Dylan has played thousands of shows over the years, so they’re not all going to be golden. Take this performance of Blowin’ in the Wind from the US leg of Live Aid as an entertainingly egregious example. Introduced by Jack Nicholson, a sweating, wasted Dylan is joined by a sweating, wasted Ronnie Wood and a sweating, wasted Keith Richards for a dreadful, dirge-like attempt at the song. 

It’s an awful performance by any measure, but in hindsight the amateurishness stands as a nice corrective to the overblown pomposity of Live Aid. My favourite bit is the raised eyebrows/cheeky grin combo Dylan gives Wood at the three minutes 39 seconds mark that seems to be saying, ‘Maybe we should have practiced, Ron’. Don’t worry Bob, only two billion people were watching.


Mississippi, 2001

A regular complaint about Dylan’s Never Ending Tour is that thanks to his idiosyncratic vocal delivery and penchant for rearranging the songs, it can be tricky to pinpoint exactly what Bob is singing at any given time. This can certainly be true of the old classics, but he often gives more faithful readings of his more recent songs. Take this shakily recorded version of Time Out of Mind’s standout track Standing in the Doorway from 2000, or this excellent crack at Love and Theft’s Mississippi, recorded at a gig in Washington in 2001. 

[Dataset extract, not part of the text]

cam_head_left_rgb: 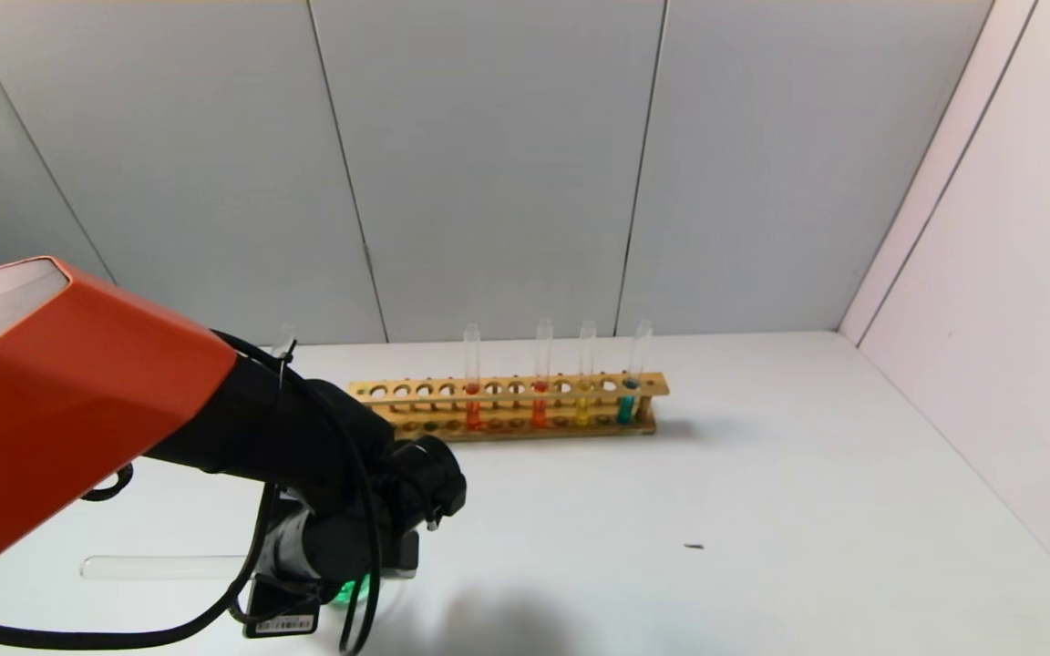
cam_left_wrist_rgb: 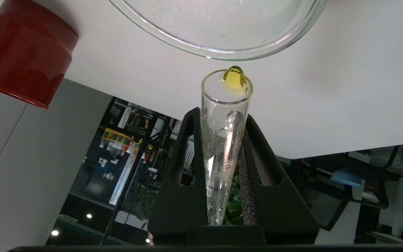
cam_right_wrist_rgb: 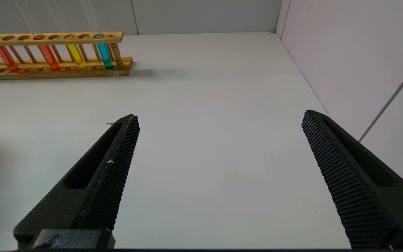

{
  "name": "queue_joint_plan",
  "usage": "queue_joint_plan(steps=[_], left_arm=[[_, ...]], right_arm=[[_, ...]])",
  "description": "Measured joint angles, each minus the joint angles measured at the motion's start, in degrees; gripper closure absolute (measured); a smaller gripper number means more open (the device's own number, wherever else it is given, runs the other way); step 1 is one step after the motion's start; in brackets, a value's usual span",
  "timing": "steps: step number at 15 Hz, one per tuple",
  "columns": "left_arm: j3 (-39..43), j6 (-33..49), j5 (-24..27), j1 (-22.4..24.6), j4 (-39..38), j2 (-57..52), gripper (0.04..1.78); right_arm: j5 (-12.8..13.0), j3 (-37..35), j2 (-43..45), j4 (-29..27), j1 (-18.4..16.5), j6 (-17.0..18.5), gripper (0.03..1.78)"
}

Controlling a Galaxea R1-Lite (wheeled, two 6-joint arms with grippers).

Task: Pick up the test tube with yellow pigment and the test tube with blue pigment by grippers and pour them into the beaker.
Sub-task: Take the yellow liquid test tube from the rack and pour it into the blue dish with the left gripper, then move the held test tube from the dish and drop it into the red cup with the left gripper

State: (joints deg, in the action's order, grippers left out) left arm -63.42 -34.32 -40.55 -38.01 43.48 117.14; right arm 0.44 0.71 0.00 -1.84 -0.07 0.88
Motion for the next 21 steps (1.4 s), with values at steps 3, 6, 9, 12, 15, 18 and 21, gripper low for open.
queue_joint_plan(steps=[3,6,9,12,15,18,21], left_arm=[[-1.0,0.1,0.0,-0.3,0.6,0.9,1.51],[-1.5,0.1,0.0,-0.5,0.7,1.5,1.51],[-1.6,0.2,0.0,-0.6,0.7,1.5,1.51],[-1.4,0.3,0.0,-0.6,1.2,1.1,1.51],[-1.5,0.5,0.0,-0.6,1.9,0.7,1.51],[-2.3,0.9,3.4,-0.4,1.4,-0.6,1.51],[-4.2,5.1,9.7,0.6,1.0,-3.4,1.51]], right_arm=[[0.0,0.0,0.0,0.0,0.0,0.0,0.11],[0.0,0.0,0.0,0.0,0.0,0.0,0.11],[0.0,0.0,0.0,0.0,0.0,0.0,0.11],[0.0,0.0,0.0,0.0,0.0,0.0,0.11],[0.0,0.0,0.0,0.0,0.0,0.0,0.11],[0.0,0.0,0.0,0.0,0.0,0.0,0.11],[0.0,0.0,0.0,0.0,0.0,0.0,0.11]])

The song is a brilliant distillation of the kind of world-weary Americana that has become one of Dylan’s trademarks in the last couple of decades. In fact, it’s one of the best songs of his entire career and he more than does it justice here.


And finally…

I haven’t included any of the famous footage of Dylan’s ‘going electric’ in the late 60s in this list. Instead, I’ve picked a clip about a Dylan live performance from this time, the vox pops featuring irate northerners, upset by their hero’s new approach. I always turn to these earnest fellas when I need cheering up. The guy who utters the immortal line, ‘Bob Dylan was a bastard in the second half’, is a hero for the ages, despite the fact he couldn’t be more wrong.